** Prompt **
Where a line below carries the word "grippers", include it in the count, then give the count alone.
□ □ □ □ □
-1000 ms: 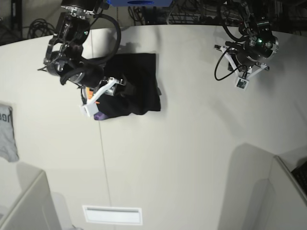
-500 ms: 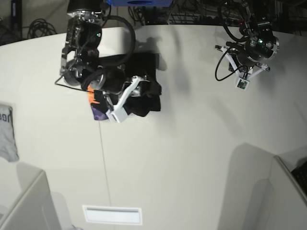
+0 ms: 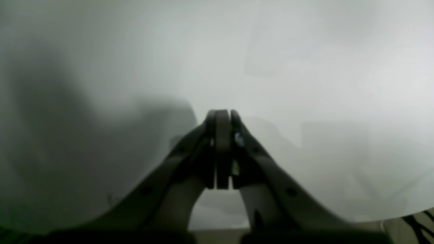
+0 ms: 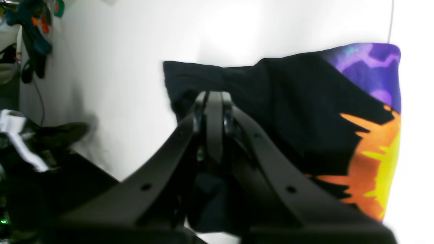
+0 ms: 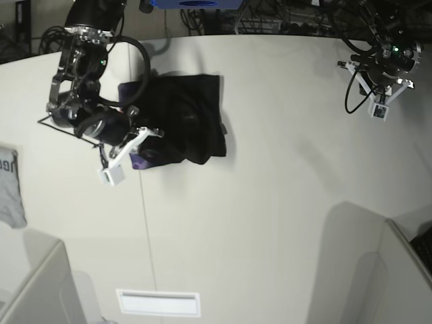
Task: Fold the T-shirt properly
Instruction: 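Press the folded stack flat with the right gripper, lift the left gripper away, then grasp the shirt edge with the left gripper and rotate the folded shirt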
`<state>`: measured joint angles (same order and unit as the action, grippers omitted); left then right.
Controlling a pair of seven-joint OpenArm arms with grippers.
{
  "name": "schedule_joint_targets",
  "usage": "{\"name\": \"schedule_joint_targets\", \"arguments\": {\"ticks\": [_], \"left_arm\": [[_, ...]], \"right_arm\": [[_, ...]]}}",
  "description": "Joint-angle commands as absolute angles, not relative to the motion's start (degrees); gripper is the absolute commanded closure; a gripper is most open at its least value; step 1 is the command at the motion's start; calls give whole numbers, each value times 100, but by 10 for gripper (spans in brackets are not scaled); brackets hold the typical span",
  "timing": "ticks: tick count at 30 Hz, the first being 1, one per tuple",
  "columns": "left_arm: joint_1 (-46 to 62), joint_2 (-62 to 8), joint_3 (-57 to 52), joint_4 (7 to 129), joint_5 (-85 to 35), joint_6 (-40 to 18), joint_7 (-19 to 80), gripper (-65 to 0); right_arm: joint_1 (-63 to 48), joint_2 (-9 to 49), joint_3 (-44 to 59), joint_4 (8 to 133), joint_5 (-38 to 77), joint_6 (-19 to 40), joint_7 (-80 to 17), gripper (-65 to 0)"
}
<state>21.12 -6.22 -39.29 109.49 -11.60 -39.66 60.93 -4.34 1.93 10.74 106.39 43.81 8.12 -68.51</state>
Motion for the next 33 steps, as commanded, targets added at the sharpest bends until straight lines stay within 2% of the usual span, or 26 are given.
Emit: {"name": "schedule_joint_targets", "arguments": {"ticks": [1, 5, 11, 12, 16, 19, 24, 27, 30, 33], "left_arm": [[2114, -673, -3996, 11046, -1226, -4000, 6018, 0], [2114, -673, -4048, 11046, -1226, -4000, 6018, 0], [2185, -664, -4022, 11055, -1226, -4000, 6018, 0], [2185, -664, -4013, 11055, -1226, -4000, 6018, 0], [2185, -646, -3978, 11055, -1226, -4000, 6018, 0], [2141, -629, -3793, 11055, -1226, -4000, 6018, 0], [2185, -558, -2897, 11055, -1226, -4000, 6018, 0], [2141, -268, -2624, 11064, -1226, -4000, 6018, 0], [2132, -4, -2290, 11248, -1429, -4000, 6018, 0], [2141, 48, -2070, 11266, -2404, -4000, 6018, 0]], "right_arm": [[-330, 180, 901, 10510, 4497, 813, -6738, 0], [-321, 171, 347, 9877, 4215, 813, -6422, 0], [-356, 127, -813, 10053, 3855, 804, -6378, 0], [-338, 119, -971, 10132, 3846, 734, -6378, 0], [-242, -4, -1596, 10422, 3864, -171, -6378, 0], [-66, -22, -1965, 10431, 3864, -347, -6387, 0], [-13, 75, -1965, 10914, 3864, -444, -6431, 0], [-22, 277, -1754, 11073, 3864, -444, -6642, 0], [-224, 312, -1024, 11160, 3864, -409, -6659, 0], [-391, 444, -92, 11257, 3864, -312, -6571, 0]]}}
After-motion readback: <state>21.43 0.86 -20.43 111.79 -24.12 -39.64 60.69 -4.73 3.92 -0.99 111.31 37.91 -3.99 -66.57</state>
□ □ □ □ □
** Answer space **
2